Inflationsziel zwei Prozent
Seit Jahren versucht die EZB, mit einer Flut billigen Geldes die Konjunktur im Euroraum anzukurbeln und die Inflation in Richtung der Zielmarke der Notenbank zu treiben. Hauptziel der Währungshüter sind stabile Preise. Die Notenbank strebt für den Währungsraum mit seinen 19 Ländern mittelfristig eine Inflationsrate von knapp unter 2,0 Prozent an - weit genug entfernt von der Nullmarke.
Ist die Inflation zu hoch, verlieren Verbraucher an Kaufkraft und die Währung hat weniger Rückhalt. Stagnieren Preise andererseits oder fallen auf breiter Front, kann das Verbraucher und Unternehmen verleiten, Investitionen aufzuschieben, denn es könnte ja bald noch günstiger werden. Dieses Abwarten kann die Konjunktur ausbremsen.

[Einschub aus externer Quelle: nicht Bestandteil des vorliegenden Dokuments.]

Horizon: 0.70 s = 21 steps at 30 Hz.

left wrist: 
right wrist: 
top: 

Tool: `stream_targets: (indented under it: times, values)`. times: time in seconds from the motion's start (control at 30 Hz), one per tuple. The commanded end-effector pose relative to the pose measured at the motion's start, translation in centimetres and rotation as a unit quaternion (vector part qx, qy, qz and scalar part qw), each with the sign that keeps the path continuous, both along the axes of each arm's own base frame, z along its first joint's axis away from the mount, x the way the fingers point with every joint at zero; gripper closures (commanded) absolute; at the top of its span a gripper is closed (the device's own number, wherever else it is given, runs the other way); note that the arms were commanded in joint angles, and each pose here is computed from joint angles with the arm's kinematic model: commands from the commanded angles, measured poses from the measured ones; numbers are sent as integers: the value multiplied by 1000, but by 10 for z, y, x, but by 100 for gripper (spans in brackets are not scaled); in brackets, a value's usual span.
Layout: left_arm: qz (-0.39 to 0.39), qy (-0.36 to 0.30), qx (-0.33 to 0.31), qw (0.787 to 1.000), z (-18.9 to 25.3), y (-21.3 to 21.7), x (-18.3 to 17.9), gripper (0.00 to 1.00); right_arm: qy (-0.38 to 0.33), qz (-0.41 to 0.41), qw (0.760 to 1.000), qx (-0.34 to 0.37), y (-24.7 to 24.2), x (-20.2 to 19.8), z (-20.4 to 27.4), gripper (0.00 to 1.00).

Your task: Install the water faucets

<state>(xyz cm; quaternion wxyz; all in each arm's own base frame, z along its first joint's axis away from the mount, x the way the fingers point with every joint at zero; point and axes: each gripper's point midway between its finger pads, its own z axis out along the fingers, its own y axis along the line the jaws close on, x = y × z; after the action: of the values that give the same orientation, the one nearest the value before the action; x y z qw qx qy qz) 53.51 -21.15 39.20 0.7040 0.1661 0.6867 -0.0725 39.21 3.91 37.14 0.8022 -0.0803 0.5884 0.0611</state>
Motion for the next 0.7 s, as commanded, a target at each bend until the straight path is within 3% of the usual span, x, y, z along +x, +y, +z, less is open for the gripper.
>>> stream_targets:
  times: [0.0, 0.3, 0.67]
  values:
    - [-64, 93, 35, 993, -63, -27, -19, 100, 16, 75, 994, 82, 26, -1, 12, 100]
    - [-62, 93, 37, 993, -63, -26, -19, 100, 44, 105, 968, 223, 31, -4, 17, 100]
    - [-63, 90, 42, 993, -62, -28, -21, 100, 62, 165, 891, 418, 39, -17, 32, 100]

Derzeit liegt die Teuerungsrate im Euroraum nach wie vor deutlich unter der EZB-Zielmarke. Nach jüngsten Eurostat-Zahlen schwächte sich der Preisauftrieb im Februar wieder ab. Die Verbraucherpreise lagen um 1,2 Prozent über dem Niveau des Vorjahresmonats. Im Januar 2020 betrug die Inflationsrate 1,4 Prozent.